The Most Common Reason for a Toddler Covering Their Ears

As toddlers begin to develop, they’re becoming more aware of the world around them. They’re also developing their own preferences and dislikes, which can manifest in a toddler covering their ears with both hands when they hear loud or unpleasant noises.

This could be something as simple as a dish crashing in the sink or a car horn honking outside. Toddlers are still getting used to the way their own bodies work, so they may not have the language to express that they don’t like loud noises yet. But that’s not all there is to it, right?

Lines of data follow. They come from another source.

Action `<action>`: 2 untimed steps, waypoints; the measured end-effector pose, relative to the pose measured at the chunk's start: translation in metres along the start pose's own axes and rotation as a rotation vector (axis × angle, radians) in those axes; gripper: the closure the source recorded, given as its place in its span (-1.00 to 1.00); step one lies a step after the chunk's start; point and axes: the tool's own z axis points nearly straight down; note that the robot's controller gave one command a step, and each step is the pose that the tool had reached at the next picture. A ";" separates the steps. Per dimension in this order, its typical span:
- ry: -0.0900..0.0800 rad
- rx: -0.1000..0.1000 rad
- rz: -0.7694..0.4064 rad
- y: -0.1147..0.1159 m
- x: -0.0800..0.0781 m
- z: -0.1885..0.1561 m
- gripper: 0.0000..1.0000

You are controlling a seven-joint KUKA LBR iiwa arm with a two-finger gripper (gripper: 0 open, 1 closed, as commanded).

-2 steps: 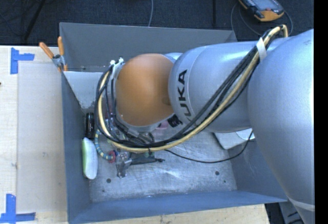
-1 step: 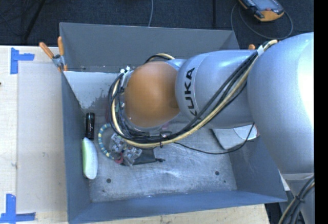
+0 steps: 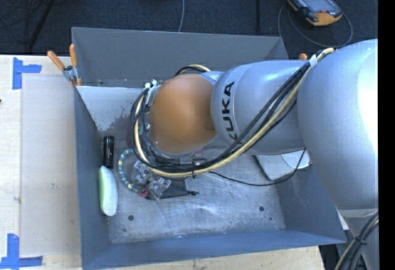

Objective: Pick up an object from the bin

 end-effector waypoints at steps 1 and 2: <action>0.014 0.000 -0.003 0.002 0.010 -0.042 1.00; 0.012 0.003 0.012 -0.002 -0.005 -0.104 1.00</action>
Offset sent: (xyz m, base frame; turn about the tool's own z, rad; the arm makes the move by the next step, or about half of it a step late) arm 0.0162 0.0122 0.1579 0.0219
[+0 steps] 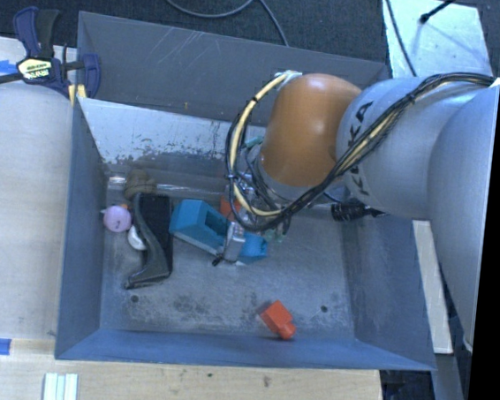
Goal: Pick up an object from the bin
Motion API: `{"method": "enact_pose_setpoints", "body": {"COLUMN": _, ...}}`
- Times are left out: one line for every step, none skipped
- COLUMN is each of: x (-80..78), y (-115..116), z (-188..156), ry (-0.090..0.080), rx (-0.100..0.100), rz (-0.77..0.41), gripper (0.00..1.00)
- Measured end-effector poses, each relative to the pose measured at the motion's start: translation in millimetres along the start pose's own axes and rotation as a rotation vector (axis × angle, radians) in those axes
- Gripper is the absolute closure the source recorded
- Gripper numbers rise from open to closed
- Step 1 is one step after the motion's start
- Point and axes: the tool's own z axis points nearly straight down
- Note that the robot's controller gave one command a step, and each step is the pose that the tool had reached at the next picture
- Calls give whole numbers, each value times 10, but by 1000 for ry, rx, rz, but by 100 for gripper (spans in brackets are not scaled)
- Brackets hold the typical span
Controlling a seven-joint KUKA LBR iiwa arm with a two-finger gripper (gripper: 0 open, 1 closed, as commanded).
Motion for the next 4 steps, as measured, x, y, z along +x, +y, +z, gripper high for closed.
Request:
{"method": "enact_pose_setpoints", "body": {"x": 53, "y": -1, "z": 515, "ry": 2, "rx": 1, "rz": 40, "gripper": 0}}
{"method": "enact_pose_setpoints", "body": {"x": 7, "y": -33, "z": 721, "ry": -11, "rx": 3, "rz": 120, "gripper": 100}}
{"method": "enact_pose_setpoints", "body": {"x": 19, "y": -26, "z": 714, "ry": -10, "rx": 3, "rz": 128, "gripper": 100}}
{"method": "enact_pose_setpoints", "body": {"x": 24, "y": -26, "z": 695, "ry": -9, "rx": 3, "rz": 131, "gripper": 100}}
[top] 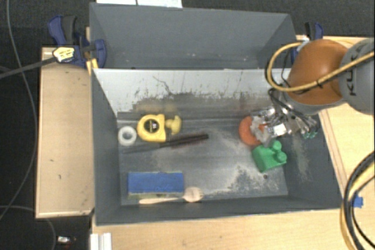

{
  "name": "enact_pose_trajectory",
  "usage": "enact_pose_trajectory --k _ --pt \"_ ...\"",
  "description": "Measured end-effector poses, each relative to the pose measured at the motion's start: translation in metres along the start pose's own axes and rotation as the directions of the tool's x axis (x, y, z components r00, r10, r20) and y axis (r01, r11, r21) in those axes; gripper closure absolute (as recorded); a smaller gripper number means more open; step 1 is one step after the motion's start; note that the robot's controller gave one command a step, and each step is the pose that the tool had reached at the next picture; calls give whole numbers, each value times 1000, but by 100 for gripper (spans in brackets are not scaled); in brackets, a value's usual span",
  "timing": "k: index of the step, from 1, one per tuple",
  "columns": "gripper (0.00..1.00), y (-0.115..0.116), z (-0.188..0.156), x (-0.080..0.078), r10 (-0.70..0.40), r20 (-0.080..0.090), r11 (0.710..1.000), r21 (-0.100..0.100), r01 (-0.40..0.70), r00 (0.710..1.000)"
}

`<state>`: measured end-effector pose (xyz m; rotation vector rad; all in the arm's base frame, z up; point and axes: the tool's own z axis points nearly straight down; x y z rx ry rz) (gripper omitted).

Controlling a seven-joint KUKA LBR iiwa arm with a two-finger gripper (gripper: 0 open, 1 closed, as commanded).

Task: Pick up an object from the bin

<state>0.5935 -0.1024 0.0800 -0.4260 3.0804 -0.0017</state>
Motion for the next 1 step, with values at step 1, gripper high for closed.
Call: enact_pose_trajectory --k 1 --pt "100 0 0 0 1 0 1000 0 -1 1000"
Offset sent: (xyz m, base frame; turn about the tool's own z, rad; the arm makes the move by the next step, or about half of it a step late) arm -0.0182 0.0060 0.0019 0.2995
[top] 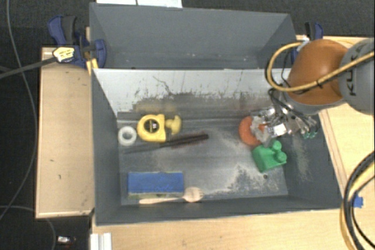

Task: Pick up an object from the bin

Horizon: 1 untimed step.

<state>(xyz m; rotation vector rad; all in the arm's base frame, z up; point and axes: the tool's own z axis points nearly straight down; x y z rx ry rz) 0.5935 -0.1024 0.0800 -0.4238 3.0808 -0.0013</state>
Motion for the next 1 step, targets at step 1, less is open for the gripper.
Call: enact_pose_trajectory --k 1 --pt "0 11 -3 15 293 0 956 -1 -293 956"
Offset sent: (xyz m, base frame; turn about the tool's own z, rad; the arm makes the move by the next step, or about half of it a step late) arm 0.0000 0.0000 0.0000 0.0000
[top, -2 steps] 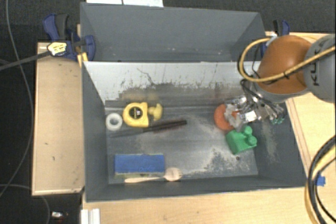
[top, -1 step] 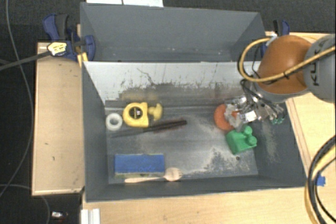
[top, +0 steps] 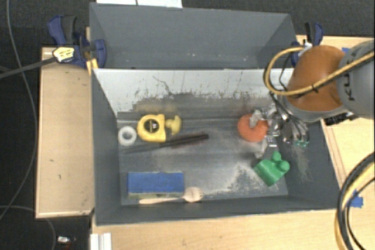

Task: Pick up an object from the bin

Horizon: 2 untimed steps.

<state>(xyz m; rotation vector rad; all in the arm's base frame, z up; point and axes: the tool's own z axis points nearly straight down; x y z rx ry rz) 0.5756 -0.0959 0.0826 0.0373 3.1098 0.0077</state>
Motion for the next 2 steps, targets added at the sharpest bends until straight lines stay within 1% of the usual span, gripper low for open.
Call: enact_pose_trajectory --k 1,2 --pt "0 0 0 0 0 0 1000 0 0 1000" --pt "0 -5 9 -6 119 1 993 -2 -119 993"
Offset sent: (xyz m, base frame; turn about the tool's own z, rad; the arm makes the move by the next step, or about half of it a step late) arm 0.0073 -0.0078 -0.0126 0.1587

If your toddler keeps covering their ears even when there’s no loud noise around, it could be a sign that they’re overloaded and overstimulated. In this case, it’s best to take a break from whatever activity you’re doing and let them rest. They might also be feeling anxious or stressed, and covering their ears is a way of self-soothing.

Can It Be a Symptom of an Ear Infection?

If your toddler is also rubbing or pulling on their ear, it could be a sign that they have an ear infection. Ear infections are more common in young children because their ear tubes are still developing and are more likely to become infected after a cold or flu. Here are some other symptoms to look out for:

  • fever;
  • irritability;
  • loss of balance;
  • fluid draining from the ear;
  • trouble sleeping.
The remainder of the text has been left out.